Aí estão as sugestões. Evidente que, em culinária, como em arte em geral e no sexo em particular, a imaginação e o entusiasmo darão a justa medida na produção, preparo e apresentação das iguarias acima indicadas. Procure o auxílio de sua mulher. Ela saberá aconselhar um tempero circunstancial, além de esclarecer sobre um ou outro ponto obscuro.

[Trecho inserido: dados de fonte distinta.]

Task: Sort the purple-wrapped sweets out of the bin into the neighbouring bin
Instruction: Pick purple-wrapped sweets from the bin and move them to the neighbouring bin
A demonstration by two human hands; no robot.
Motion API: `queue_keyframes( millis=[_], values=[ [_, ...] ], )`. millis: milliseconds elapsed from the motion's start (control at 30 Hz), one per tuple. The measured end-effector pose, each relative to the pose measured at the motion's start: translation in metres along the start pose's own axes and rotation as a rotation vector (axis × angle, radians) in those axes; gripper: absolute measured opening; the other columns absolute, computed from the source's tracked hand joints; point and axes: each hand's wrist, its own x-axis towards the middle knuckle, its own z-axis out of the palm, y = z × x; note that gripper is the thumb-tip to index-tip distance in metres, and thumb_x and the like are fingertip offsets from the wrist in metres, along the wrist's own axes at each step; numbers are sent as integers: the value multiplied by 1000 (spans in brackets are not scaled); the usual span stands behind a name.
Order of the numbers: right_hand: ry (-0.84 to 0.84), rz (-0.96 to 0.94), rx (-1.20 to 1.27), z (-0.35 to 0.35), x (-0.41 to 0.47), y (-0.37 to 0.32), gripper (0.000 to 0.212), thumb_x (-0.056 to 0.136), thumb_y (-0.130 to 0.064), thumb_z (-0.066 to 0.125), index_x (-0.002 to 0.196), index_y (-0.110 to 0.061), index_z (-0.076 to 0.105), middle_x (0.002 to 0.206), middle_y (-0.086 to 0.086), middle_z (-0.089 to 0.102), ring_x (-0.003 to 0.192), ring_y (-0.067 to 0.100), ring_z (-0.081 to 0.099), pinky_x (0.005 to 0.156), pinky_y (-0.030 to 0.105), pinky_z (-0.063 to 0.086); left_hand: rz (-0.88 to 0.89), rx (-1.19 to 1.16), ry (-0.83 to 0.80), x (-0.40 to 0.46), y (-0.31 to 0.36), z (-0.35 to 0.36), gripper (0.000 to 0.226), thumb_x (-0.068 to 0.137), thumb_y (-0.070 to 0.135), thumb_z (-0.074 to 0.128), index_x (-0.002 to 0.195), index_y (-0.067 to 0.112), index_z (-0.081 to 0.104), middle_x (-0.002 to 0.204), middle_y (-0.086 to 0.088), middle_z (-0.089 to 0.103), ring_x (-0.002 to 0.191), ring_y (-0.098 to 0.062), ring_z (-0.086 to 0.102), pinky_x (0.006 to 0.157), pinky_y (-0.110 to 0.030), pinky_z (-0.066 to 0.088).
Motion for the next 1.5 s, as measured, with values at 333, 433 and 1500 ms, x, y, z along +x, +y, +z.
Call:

Se há visitas imprevistas, convidados não-convidados que soem aparecer quando caprichamos no preparo do bródio caseiro, há sempre o recurso de uma salada com meninos prodígios, servida fria com maionese, artistas performáticos em espetinhos grelhados e o recurso desesperado de aumentar o "cozido de colunistas sem assunto", servido com molho de alcaparra.
Todos os pratos recomendados são carminativos, de fácil digestão e insignificante taxa de colesterol. Lactentes, velhos e senhoras grávidas podem abusar.